## [AIM OF THE TASK]
Note the line where "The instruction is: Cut" appears in the data below; write it out exactly, along with every line that comes after it to the end.

## [RAW DATA]
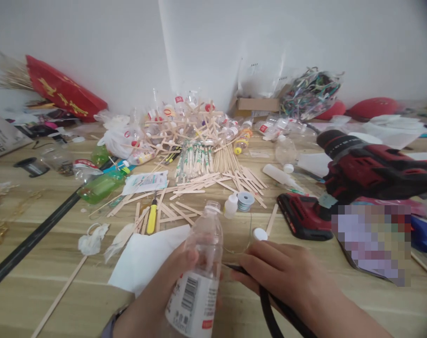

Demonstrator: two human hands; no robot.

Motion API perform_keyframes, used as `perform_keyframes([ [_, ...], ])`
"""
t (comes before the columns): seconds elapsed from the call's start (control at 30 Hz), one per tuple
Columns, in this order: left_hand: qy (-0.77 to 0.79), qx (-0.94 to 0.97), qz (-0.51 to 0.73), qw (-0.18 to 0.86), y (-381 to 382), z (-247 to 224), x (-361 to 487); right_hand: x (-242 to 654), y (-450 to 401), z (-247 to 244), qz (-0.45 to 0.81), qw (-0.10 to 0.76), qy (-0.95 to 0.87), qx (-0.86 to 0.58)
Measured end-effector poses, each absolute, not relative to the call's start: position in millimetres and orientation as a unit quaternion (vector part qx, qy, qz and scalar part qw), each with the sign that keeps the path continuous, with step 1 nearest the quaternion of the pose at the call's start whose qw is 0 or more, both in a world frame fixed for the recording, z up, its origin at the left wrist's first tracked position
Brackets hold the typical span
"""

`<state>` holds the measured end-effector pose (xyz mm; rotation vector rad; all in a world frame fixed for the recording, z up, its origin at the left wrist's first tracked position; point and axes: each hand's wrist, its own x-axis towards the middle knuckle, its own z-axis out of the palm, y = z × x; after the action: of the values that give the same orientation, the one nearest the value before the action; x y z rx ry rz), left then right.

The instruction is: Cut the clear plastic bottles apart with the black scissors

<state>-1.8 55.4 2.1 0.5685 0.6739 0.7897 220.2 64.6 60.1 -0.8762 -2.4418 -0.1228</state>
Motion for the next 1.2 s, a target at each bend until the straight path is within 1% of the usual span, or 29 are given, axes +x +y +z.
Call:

## [ANSWER FOR THE TASK]
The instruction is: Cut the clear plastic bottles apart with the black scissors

<state>-1.8 55.4 2.1 0.5685 0.6739 0.7897 220.2 64.6 60.1 -0.8762 -2.4418 -0.1228</state>
Motion for the next 1.2 s, a target at each bend until the straight path is within 1% of the usual span, or 29 are given, axes +x +y +z.
Call:

There is nothing further to add to the answer.